「レディ・イズ・ア・トランプ」は、リチャード・ロジャースが1937年のミュージカルBabes in Armsのために作曲したナンバーである。ロジャースはロレンツ・ハートとのコンビで数多くのブロードウェイ・ヒットを生み出した、アメリカン・ポピュラー・ソングを代表する作曲家だ。

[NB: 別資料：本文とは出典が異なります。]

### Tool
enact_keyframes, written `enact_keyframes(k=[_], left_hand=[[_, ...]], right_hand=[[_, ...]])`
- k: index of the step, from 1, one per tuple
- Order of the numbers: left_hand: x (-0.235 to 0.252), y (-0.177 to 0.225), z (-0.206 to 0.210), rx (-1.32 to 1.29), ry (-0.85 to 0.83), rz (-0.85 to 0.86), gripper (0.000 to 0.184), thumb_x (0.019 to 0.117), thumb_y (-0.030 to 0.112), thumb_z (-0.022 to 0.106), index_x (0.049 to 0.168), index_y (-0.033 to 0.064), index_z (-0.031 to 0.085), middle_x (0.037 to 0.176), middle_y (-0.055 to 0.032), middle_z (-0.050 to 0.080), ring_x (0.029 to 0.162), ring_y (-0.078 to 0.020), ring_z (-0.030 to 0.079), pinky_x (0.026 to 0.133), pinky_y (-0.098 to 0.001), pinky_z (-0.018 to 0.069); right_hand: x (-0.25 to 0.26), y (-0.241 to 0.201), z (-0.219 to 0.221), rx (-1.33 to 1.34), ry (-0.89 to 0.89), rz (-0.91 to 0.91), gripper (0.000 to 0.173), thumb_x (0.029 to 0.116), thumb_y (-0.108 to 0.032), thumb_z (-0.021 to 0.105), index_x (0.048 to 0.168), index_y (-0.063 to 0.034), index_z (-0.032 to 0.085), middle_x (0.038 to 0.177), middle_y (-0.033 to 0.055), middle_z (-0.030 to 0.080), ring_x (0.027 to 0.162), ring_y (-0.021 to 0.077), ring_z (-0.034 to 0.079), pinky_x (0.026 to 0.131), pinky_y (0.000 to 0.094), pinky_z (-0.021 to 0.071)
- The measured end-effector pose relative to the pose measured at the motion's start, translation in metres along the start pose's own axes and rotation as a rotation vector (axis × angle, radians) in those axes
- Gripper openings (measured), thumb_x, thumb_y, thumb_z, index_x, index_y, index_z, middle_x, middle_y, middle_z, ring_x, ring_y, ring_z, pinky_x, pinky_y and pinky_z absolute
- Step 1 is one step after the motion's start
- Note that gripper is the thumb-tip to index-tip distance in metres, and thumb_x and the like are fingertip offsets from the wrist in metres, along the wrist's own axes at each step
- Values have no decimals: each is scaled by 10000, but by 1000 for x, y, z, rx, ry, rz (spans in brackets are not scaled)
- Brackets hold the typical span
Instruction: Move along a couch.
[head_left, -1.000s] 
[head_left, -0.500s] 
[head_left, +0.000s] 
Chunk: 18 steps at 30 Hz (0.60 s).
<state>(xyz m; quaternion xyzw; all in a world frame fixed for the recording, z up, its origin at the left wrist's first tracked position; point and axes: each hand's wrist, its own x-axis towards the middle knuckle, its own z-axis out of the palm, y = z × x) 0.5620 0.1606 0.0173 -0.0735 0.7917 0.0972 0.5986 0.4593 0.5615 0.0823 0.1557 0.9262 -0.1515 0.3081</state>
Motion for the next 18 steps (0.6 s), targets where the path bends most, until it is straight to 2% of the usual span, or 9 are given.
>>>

楽曲はAABA形式・32小節で、キーはCメジャーが一般的。軽快なアップテンポ・スウィングで演奏されるのが定番で、ロジャースらしい洗練された跳躍を含むメロディラインが特徴的。Aセクションのコード進行はI-vi-ii-Vを基調とした王道的なもので、ブリッジではサブドミナント領域へ展開し、楽曲にメリハリを与える。シンプルかつ推進力のあるハーモニーは、ヴォーカルにもインストにも幅広く対応する万能スタンダードといえる。
フランク・シナトラはこの曲を代表的なレパートリーとし、数多くのライヴ録音を残した。エラ・フィッツジェラルドのRodgers and Hart Songbook(1956年)での歌唱も名演として知られる。近年ではトニー・ベネットとレディー・ガガのデュエット版(2011年)が話題を呼んだ。